I really like your blog and your burns-stat.com site. I’ve learned a lot.
This problem is like any “indicator” type problem where I can’t tell how useful the scheme really is. In other words, the 50-day versus 200-day “Golden Cross” came from many people testing multiple n-day averages until they found and reported the best combination. So, how do you calculate a p-value or t-stat for this type of “Multiple Comparison” problem?
Here’s a similar situation that was described in the following paper (Dangers of Data-Driven Inference:The Case of Calendar Effects in Stock Returns):
In the paper, they were able to come up with a “Universe of Calendar Effects” of 9,452 rules (and a reduced set of 244 rules) to generate the statistics. In the “Golden Cross” scheme, can you think of a way to put a number to the “Universe of Golden Cross Effects”, and then look at the various p-value, t-stat, or whatever stats apply?

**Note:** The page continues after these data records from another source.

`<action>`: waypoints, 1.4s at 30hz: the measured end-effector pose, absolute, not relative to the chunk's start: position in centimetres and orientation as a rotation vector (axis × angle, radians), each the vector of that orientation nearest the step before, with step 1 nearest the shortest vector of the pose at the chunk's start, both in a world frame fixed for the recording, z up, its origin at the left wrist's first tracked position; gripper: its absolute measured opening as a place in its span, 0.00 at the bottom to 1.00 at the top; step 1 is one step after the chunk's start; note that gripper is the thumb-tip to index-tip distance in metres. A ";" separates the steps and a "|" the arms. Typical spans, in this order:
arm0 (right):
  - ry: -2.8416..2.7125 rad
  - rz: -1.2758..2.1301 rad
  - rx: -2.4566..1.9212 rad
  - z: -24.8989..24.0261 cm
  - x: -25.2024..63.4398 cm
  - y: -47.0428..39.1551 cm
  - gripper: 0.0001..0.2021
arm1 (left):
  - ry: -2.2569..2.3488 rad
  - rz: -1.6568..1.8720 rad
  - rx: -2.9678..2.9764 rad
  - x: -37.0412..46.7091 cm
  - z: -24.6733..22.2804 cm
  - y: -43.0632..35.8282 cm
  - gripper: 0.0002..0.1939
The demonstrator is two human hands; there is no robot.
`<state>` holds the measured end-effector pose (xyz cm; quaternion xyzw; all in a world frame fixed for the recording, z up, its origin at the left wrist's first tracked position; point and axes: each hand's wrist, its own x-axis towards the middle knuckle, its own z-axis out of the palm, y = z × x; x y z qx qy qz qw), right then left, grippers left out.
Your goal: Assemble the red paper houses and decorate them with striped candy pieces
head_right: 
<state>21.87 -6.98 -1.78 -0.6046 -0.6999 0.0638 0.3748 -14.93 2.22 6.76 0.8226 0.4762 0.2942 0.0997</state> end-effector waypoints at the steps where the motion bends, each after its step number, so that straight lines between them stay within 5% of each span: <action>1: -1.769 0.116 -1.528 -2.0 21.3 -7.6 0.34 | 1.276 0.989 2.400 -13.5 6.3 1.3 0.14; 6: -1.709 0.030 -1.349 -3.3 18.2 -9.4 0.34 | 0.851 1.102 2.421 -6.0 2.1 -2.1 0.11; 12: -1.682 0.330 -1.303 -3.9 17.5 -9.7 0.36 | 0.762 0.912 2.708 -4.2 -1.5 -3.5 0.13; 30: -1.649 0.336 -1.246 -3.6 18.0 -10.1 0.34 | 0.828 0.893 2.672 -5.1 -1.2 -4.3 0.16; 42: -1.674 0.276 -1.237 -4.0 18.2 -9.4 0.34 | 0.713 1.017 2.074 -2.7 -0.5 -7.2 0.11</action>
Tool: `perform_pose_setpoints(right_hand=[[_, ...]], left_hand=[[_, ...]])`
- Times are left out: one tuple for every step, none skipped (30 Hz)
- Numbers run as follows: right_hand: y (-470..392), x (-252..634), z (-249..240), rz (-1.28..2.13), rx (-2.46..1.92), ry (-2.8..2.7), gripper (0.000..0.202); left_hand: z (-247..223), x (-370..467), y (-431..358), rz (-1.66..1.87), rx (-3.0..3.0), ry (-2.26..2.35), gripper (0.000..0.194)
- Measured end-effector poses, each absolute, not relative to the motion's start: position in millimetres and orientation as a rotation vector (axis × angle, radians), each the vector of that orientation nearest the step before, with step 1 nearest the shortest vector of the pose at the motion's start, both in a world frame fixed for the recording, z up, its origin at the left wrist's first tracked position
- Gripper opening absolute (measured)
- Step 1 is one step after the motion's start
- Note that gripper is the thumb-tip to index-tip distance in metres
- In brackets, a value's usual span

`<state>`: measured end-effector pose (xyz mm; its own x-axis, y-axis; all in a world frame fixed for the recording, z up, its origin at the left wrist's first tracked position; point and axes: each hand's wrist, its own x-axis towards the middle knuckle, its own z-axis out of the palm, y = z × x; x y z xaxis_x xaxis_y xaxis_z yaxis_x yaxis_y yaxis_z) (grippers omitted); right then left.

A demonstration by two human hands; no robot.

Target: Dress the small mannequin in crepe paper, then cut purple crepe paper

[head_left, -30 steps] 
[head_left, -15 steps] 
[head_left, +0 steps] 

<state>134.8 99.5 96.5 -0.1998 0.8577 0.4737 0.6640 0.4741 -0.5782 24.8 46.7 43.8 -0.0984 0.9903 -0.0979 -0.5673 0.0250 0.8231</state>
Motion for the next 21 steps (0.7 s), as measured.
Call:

That is a wonderful question to which I don’t have a good answer. Or pretty much any answer.
There is one good sign in that it is 50 and 200 as opposed to something like 47 and 213. On the other hand it is not 1 quarter and 1 year. There is a universe of crosses from which these data were selected. We can probably get a reasonable estimate of the size of that universe. Though it is not entirely clear to me how to go about adjusting for that.
But there is a much bigger universe. If none of the crosses looked interesting, then that table of data would be populated from some other scheme. I don’t think we have any hope of estimating the size of this larger universe.
Can I ask what period of data you have used to feed your bootstrap?
Is there a way to test if these conclusions are robust to different periods surveyed?
I just took the data that The Reformed Broker listed, and he took the data from someone else. So that’s the way to trace the data period and such.
As the previous comment suggests, it is highly questionable that the results are especially robust. It isn’t clear to me that there are results at all. One significance test would be to select 11 random points during the period of the data and see what those results would be. You could look specifically at the mean return over the four time periods and do the random selection a number of times.
R is one of the better tools in existence for such an analysis.